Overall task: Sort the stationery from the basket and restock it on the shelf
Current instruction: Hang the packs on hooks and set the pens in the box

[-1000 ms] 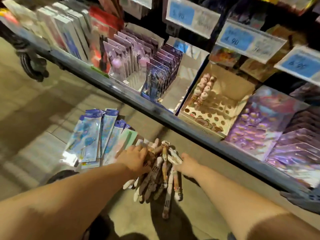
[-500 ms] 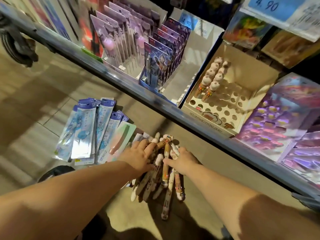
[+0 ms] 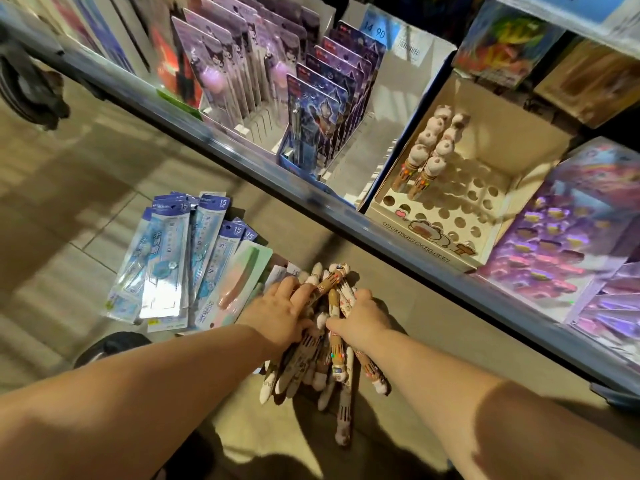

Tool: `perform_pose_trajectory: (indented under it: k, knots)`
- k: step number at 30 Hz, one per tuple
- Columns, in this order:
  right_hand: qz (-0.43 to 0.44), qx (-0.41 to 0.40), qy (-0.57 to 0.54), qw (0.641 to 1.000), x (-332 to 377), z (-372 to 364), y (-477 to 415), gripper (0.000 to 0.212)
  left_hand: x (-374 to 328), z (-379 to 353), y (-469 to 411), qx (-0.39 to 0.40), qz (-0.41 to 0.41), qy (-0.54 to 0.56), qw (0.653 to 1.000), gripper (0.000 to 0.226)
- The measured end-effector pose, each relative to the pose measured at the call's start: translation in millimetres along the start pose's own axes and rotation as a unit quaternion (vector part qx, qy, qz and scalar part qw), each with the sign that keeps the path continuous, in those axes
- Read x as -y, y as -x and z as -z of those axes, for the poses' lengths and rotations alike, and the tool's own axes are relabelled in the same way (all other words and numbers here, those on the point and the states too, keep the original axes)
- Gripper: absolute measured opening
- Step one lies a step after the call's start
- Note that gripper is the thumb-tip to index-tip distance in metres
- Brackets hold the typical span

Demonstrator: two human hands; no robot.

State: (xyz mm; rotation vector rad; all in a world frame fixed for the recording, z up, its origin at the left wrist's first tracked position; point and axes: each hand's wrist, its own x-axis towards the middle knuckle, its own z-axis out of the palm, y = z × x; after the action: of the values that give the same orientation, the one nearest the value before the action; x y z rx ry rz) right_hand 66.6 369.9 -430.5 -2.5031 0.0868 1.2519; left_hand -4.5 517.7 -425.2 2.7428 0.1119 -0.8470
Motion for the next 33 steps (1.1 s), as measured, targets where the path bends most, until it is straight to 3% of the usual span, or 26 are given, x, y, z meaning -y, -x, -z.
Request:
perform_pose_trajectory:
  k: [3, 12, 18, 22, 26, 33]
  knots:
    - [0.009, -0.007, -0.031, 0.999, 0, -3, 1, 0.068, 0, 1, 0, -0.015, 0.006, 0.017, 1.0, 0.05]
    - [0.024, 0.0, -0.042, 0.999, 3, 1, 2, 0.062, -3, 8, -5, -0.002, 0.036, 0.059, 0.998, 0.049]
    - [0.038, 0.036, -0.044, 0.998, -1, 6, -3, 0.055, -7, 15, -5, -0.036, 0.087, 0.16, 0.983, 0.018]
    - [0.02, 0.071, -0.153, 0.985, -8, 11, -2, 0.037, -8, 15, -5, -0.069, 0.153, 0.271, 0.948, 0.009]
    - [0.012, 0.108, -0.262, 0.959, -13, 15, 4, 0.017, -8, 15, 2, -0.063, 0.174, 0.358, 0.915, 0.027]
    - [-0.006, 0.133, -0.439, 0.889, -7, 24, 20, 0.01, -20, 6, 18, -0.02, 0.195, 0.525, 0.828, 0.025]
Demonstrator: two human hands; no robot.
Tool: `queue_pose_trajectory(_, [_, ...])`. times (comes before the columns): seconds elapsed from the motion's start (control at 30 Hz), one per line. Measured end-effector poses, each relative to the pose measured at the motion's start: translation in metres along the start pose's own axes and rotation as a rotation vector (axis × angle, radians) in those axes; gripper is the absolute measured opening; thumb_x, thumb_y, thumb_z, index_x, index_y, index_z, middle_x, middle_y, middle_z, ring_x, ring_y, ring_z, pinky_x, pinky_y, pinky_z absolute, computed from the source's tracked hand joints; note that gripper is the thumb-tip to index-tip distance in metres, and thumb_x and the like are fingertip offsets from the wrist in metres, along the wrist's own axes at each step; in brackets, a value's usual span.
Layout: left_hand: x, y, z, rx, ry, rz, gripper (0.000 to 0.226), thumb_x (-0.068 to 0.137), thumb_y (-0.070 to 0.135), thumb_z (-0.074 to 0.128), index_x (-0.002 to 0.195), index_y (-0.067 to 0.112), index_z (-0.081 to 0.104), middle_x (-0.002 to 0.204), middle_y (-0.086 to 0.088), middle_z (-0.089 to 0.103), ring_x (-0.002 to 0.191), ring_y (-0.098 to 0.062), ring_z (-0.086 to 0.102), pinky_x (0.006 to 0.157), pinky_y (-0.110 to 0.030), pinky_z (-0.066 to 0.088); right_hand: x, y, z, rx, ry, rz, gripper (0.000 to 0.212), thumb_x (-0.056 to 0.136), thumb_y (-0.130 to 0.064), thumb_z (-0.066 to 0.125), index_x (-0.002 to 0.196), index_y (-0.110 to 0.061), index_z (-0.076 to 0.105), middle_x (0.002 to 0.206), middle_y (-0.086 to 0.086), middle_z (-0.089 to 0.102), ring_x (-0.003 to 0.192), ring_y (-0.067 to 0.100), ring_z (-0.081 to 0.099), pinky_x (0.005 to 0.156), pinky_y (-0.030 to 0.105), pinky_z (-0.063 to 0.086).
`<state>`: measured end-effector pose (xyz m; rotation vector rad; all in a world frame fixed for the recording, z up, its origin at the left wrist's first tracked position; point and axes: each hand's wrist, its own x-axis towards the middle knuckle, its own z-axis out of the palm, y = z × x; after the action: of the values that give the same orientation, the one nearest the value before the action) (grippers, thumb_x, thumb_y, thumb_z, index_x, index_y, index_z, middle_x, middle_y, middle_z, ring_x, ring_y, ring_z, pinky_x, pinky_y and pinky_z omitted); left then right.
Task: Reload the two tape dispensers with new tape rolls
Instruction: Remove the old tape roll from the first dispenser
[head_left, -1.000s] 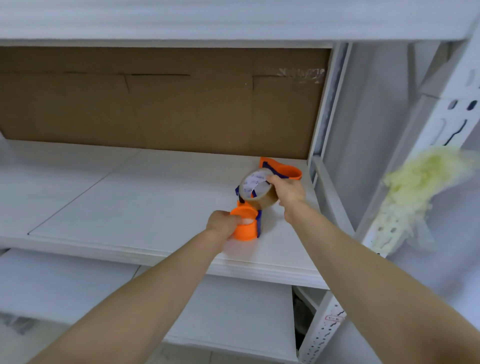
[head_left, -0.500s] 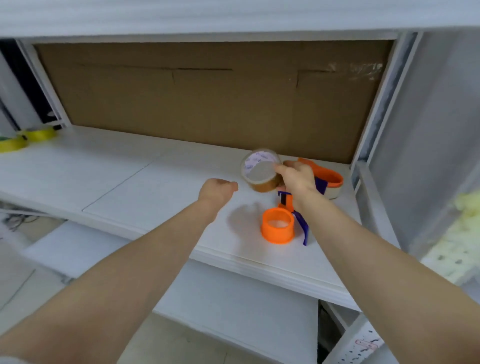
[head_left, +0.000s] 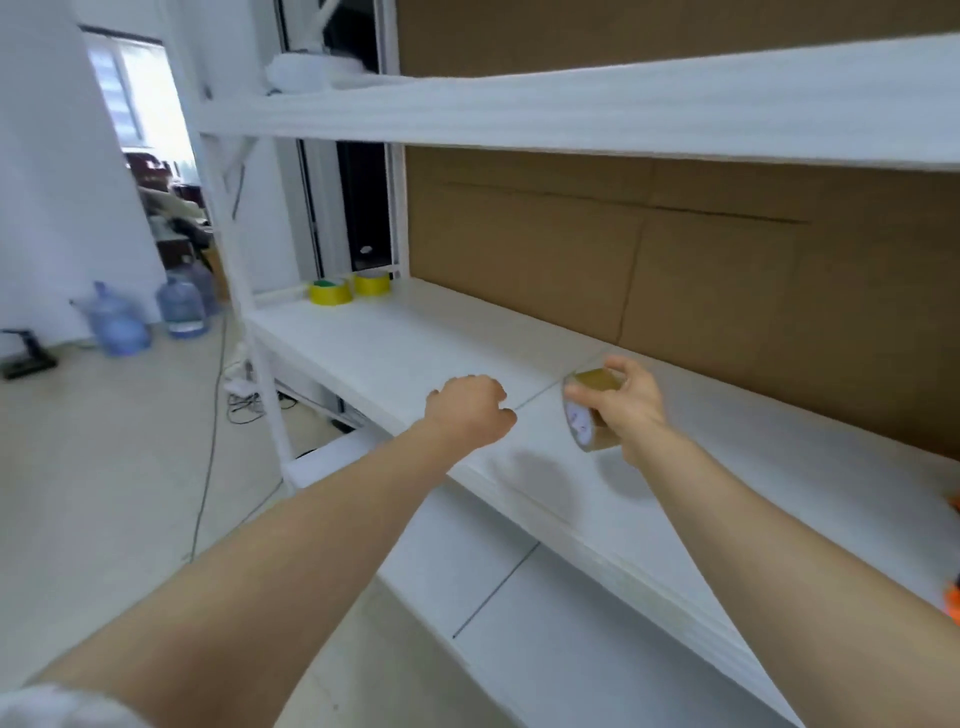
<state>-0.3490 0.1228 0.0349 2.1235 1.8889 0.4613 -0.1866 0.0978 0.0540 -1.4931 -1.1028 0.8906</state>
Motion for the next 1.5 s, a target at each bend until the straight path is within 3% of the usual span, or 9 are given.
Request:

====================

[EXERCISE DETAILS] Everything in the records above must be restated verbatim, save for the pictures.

[ANSWER TO THE PROBLEM]
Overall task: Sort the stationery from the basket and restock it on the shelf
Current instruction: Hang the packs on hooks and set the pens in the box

[-1000 ms] 
[-500 ms] 
[+0 ms] 

Tool: `perform_pose_trajectory: (indented under it: k, knots)`
- k: step number at 30 Hz, one per tuple
- Columns, in this order:
  right_hand: qz (-0.43 to 0.44), qx (-0.41 to 0.40), qy (-0.57 to 0.54), qw (0.641 to 1.000), x (-332 to 377), z (-372 to 364), y (-477 to 415), gripper (0.000 to 0.212)
  left_hand: x (-374 to 328), z (-379 to 353), y (-469 to 411), qx (-0.39 to 0.40), qz (-0.41 to 0.41), qy (-0.54 to 0.56), qw (0.653 to 1.000), gripper (0.000 to 0.226)
- The measured end-effector pose, each relative to the pose measured at the call's start: translation in millimetres along the start pose's own axes and rotation as a unit quaternion (vector part qx, qy, qz and scalar part qw), each with the sign that keeps the path continuous, in those axes
- Read x as -y, y as -x and z as -z of those axes, for the poses' lengths and rotations alike, and the tool's own axes are relabelled in the same way (all other words and numbers here, those on the point and the states too, keep the original axes)
- Gripper: absolute measured opening
- Step one lies a step after the call's start
- Note that gripper is the thumb-tip to index-tip distance in metres
- Brackets hold the typical span

Demonstrator: two human hands; no robot.

State: (xyz mm; rotation vector rad; all in a world frame fixed for the recording, z up, its origin at the left wrist's first tracked position; point and axes: each hand's wrist, its own x-axis towards the middle knuckle, its own z-axis out of the palm, y = z × x; after the action: of the values that give the same orientation, the one nearest the value before the action; x y z rx ry rz) right_hand 66.6 369.9 -430.5 -2.5031 0.0868 1.2519; left_hand -4.5 517.7 -425.2 2.7428 0.1119 -0.8470
Motion for the next 33 steps (1.1 s), as measured, targets where the path bends most, until it is straight to 3% of the usual span, or 26 are given, x, y, z meaning -y, -x, -z.
Request:
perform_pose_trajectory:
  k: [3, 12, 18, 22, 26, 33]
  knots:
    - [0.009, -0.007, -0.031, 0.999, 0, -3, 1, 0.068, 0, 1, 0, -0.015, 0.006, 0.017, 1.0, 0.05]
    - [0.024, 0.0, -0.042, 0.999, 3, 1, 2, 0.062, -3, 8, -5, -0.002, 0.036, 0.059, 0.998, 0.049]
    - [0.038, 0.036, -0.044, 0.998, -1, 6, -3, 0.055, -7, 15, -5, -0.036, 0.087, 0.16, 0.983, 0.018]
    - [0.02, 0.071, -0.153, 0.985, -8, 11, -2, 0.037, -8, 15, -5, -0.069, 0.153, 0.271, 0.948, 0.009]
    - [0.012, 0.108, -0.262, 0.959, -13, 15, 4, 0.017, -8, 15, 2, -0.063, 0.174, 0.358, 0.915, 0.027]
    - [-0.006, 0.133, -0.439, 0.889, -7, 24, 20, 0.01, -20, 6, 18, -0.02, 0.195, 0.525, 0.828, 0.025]
Demonstrator: two human hands; no robot.
Tool: `queue_pose_trajectory(_, [_, ...])`. times (comes before the columns): seconds elapsed from the motion's start (control at 30 Hz), one per line. Measured end-effector poses, each relative to the pose measured at the motion's start: translation in metres along the start pose's own axes and rotation as a rotation vector (axis × angle, radians) in those axes; gripper is the absolute measured opening; thumb_x, thumb_y, thumb_z, index_x, index_y, index_z, middle_x, middle_y, middle_z, ring_x, ring_y, ring_z, pinky_x, pinky_y, pinky_z absolute, computed from the source's tracked hand joints; note that gripper is the thumb-tip to index-tip distance in metres, and thumb_x and the like are fingertip offsets from the wrist in metres, along the wrist's own axes at each step; in brackets, a value's usual span.
Layout: left_hand: x, y, z, rx, ry, rz, gripper (0.000 to 0.226), thumb_x (-0.068 to 0.137), thumb_y (-0.070 to 0.135), thumb_z (-0.074 to 0.128), index_x (-0.002 to 0.195), index_y (-0.067 to 0.112), index_z (-0.081 to 0.104), middle_x (-0.002 to 0.204), middle_y (-0.086 to 0.088), middle_z (-0.089 to 0.103), ring_x (-0.002 to 0.191), ring_y (-0.098 to 0.062), ring_z (-0.086 to 0.102), pinky_x (0.006 to 0.157), pinky_y (-0.110 to 0.030), pinky_z (-0.066 to 0.088); right_hand: x, y, z, rx, ry, rz, gripper (0.000 to 0.212), thumb_x (-0.056 to 0.136), thumb_y (-0.130 to 0.064), thumb_z (-0.066 to 0.125), index_x (-0.002 to 0.196), index_y (-0.110 to 0.061), index_z (-0.076 to 0.105), middle_x (0.002 to 0.206), middle_y (-0.086 to 0.086), middle_z (-0.089 to 0.102), ring_x (-0.003 to 0.192), ring_y (-0.067 to 0.100), ring_z (-0.081 to 0.099), pinky_x (0.005 to 0.156), pinky_y (-0.030 to 0.105), pinky_z (-0.063 to 0.086).
`<state>`: measured end-effector pose (xyz m; rotation vector rad; all in a world frame fixed for the recording, z up, its origin at the left wrist's first tracked position; point and axes: each hand's wrist, its own x-axis towards the middle knuckle, its own z-axis out of the palm, y = z × x; after the action: of the values that give the same orientation, the one nearest the value before the action) (grippers, thumb_x, thumb_y, thumb_z, index_x, index_y, index_z, middle_x, middle_y, middle_z, ring_x, ring_y, ring_z, pinky_x, pinky_y and pinky_z omitted); left then right.
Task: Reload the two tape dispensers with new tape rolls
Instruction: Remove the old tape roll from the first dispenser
[head_left, -1.000s] 
[head_left, -0.500s] 
[head_left, +0.000s] 
<state>-0.3490 0.1228 0.0349 2.1235 1.8889 0.4613 -0.1866 0.0978 0.0540 -1.4931 -1.1028 0.8906</state>
Motion for the next 1.5 s, a target at each bend until the straight path is within 3% of the usual span, or 9 are given.
Request:

What came before is the complete response.